__EXERCISE PROMPT__: All of the data that follows is to be written out exactly, with images excluded.

__DATA BELOW__:

....................

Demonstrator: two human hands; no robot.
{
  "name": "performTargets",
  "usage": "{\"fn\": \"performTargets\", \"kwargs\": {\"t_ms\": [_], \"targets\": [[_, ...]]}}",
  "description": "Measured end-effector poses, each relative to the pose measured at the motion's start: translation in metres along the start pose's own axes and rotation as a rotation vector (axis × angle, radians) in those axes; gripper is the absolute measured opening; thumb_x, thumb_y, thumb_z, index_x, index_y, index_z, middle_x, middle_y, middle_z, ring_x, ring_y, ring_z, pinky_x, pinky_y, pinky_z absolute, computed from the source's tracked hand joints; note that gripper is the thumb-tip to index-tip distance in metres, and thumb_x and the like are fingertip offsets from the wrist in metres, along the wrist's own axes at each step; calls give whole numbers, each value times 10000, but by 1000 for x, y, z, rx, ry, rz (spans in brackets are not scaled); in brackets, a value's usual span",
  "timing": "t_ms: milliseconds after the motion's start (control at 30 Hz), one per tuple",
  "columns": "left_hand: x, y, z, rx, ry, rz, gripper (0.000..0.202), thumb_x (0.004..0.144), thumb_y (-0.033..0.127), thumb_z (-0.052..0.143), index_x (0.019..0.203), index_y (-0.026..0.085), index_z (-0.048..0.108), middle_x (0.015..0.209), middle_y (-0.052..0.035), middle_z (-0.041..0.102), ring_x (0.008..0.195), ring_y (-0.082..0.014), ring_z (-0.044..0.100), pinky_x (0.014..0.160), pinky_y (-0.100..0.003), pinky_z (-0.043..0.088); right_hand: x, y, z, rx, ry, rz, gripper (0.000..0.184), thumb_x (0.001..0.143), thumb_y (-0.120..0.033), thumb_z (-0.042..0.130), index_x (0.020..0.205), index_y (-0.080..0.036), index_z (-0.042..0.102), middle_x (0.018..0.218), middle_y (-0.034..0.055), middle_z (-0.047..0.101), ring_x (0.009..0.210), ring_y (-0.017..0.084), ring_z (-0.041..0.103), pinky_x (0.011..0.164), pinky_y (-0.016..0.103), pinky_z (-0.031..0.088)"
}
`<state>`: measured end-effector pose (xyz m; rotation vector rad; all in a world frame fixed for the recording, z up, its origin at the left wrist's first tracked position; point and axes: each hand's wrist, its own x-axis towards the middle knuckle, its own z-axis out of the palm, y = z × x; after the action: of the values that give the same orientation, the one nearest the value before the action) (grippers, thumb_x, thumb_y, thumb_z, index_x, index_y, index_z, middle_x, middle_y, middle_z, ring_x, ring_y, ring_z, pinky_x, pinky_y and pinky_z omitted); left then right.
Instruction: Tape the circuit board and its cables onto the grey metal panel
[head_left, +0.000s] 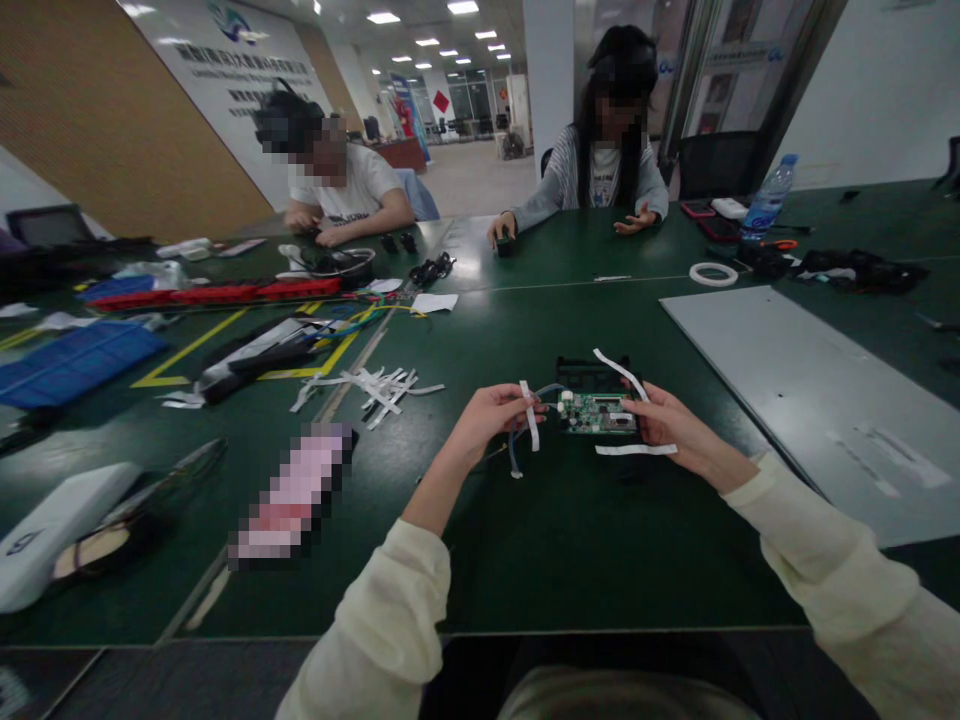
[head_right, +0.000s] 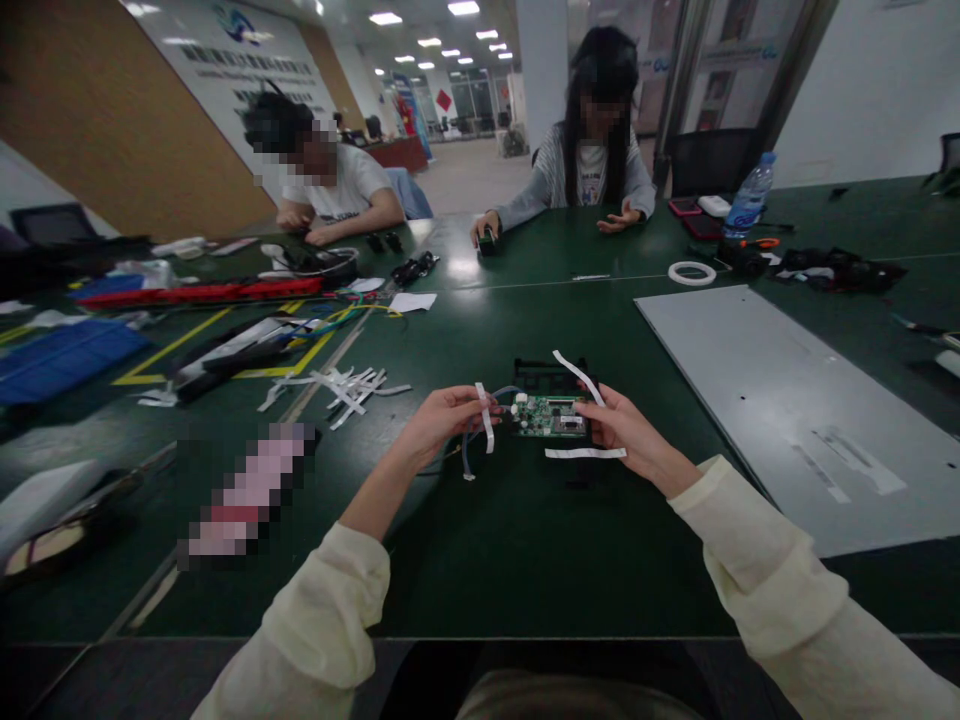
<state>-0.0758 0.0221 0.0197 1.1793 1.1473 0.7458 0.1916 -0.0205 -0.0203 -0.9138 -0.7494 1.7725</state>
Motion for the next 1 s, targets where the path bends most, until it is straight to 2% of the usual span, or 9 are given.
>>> {"fn": "performTargets", "kwargs": {"t_ms": [167, 433, 633, 767, 833, 1000], "targets": [[3, -2, -1, -2, 22, 42, 146, 786, 218, 677, 896, 124, 660, 871, -75, 721, 718, -131, 676, 685, -253, 522, -1, 1, 1, 4, 0, -15, 365, 756, -169, 720, 1082, -232, 570, 1010, 5, 692, 908, 140, 684, 815, 277, 575], [2, 0, -1, 3, 38, 67, 165, 799, 225, 667, 920, 115, 651, 911, -90, 721, 729, -136, 680, 662, -243, 512, -3, 0, 1, -16, -16, -2, 369, 768, -177, 710, 1099, -235, 557, 1052, 25, 684, 945, 164, 679, 833, 321, 575], [-3, 6, -2, 41, 4, 52, 281, 816, 216, 652, 1083, 142, 605, 918, -97, 723, 824, -171, 693, 736, -285, 523, -2, 0, -2, -22, -34, -5, 349, 759, -180, 717, 1070, -235, 570, 1012, 6, 684, 919, 147, 679, 819, 298, 571], [-8, 13, 1, 44, -20, 16, 345, 830, 275, 644, 1154, 178, 574, 1067, -108, 695, 940, -187, 674, 798, -312, 528, -5, -1, 5, -59, -62, 19, 374, 747, -191, 727, 1083, -233, 569, 956, -5, 681, 864, 137, 680, 801, 291, 563], [-10, 14, 2, 13, -44, -1, 343, 819, 285, 658, 1136, 176, 585, 1088, -110, 686, 916, -179, 675, 791, -305, 534, -8, -1, 9, -89, -91, 31, 399, 743, -199, 731, 1104, -229, 565, 934, -8, 677, 849, 136, 676, 796, 292, 561], [-9, 11, -1, -75, -84, -33, 278, 790, 233, 688, 1048, 153, 619, 997, -101, 704, 764, -140, 681, 718, -271, 543, -10, 1, 14, -127, -115, 30, 458, 733, -199, 738, 1150, -232, 552, 983, 7, 671, 886, 152, 670, 805, 310, 560]]}}
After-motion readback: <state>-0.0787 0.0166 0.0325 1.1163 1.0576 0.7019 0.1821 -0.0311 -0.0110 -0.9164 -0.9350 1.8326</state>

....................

__EXERCISE SOLUTION__:
Demonstrator: two human hands; no robot.
{
  "name": "performTargets",
  "usage": "{\"fn\": \"performTargets\", \"kwargs\": {\"t_ms\": [_], \"targets\": [[_, ...]]}}",
  "description": "Measured end-effector poses, each relative to the pose measured at the motion's start: translation in metres along the start pose's own axes and rotation as a rotation vector (axis × angle, radians) in those axes; gripper is the absolute measured opening; thumb_x, thumb_y, thumb_z, index_x, index_y, index_z, middle_x, middle_y, middle_z, ring_x, ring_y, ring_z, pinky_x, pinky_y, pinky_z absolute, computed from the source's tracked hand joints; note that gripper is the thumb-tip to index-tip distance in metres, and thumb_x and the like are fingertip offsets from the wrist in metres, along the wrist's own axes at each step; calls give whole numbers, each value times 10000, but by 1000 for x, y, z, rx, ry, rz (spans in brackets are not scaled); in brackets, a value's usual span",
  "timing": "t_ms: milliseconds after the motion's start (control at 30 Hz), one per tuple",
  "columns": "left_hand: x, y, z, rx, ry, rz, gripper (0.000..0.202), thumb_x (0.004..0.144), thumb_y (-0.033..0.127), thumb_z (-0.052..0.143), index_x (0.019..0.203), index_y (-0.026..0.085), index_z (-0.048..0.108), middle_x (0.015..0.209), middle_y (-0.052..0.035), middle_z (-0.041..0.102), ring_x (0.008..0.195), ring_y (-0.082..0.014), ring_z (-0.044..0.100), pinky_x (0.014..0.160), pinky_y (-0.100..0.003), pinky_z (-0.043..0.088); right_hand: x, y, z, rx, ry, rz, gripper (0.000..0.184), thumb_x (0.001..0.143), thumb_y (-0.120..0.033), thumb_z (-0.042..0.130), index_x (0.020..0.205), index_y (-0.080..0.036), index_z (-0.042..0.102), middle_x (0.018..0.218), middle_y (-0.034..0.055), middle_z (-0.047..0.101), ring_x (0.009..0.210), ring_y (-0.017..0.084), ring_z (-0.041..0.103), pinky_x (0.011..0.164), pinky_y (-0.016..0.103), pinky_z (-0.031..0.088)"
}
`<state>`: measured end-effector pose (xyz m; rotation vector rad; all in a world frame fixed for the recording, z up, its origin at the left wrist's first tracked position; point and axes: each hand's wrist, its own x-axis towards the middle knuckle, its own z-axis out of the palm, y = z × x; after the action: of the values that give the same orientation, the one nearest the value before the action) (grippers, thumb_x, thumb_y, thumb_z, index_x, index_y, index_z, middle_x, middle_y, middle_z, ring_x, ring_y, ring_z, pinky_x, pinky_y and pinky_z omitted); left then right.
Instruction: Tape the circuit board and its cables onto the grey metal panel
[head_left, +0.000s] 
[head_right, +0.000s] 
<state>-0.0758 0.0221 0.0197 1.1793 1.1473 0.7458 0.1916 -0.0205 -0.0203 -0.9138 -0.7494 1.7725</state>
Motion for the next 1 s, targets where the path bends most, until it is straight to 2% of the usual span, or 9 are given.
>>> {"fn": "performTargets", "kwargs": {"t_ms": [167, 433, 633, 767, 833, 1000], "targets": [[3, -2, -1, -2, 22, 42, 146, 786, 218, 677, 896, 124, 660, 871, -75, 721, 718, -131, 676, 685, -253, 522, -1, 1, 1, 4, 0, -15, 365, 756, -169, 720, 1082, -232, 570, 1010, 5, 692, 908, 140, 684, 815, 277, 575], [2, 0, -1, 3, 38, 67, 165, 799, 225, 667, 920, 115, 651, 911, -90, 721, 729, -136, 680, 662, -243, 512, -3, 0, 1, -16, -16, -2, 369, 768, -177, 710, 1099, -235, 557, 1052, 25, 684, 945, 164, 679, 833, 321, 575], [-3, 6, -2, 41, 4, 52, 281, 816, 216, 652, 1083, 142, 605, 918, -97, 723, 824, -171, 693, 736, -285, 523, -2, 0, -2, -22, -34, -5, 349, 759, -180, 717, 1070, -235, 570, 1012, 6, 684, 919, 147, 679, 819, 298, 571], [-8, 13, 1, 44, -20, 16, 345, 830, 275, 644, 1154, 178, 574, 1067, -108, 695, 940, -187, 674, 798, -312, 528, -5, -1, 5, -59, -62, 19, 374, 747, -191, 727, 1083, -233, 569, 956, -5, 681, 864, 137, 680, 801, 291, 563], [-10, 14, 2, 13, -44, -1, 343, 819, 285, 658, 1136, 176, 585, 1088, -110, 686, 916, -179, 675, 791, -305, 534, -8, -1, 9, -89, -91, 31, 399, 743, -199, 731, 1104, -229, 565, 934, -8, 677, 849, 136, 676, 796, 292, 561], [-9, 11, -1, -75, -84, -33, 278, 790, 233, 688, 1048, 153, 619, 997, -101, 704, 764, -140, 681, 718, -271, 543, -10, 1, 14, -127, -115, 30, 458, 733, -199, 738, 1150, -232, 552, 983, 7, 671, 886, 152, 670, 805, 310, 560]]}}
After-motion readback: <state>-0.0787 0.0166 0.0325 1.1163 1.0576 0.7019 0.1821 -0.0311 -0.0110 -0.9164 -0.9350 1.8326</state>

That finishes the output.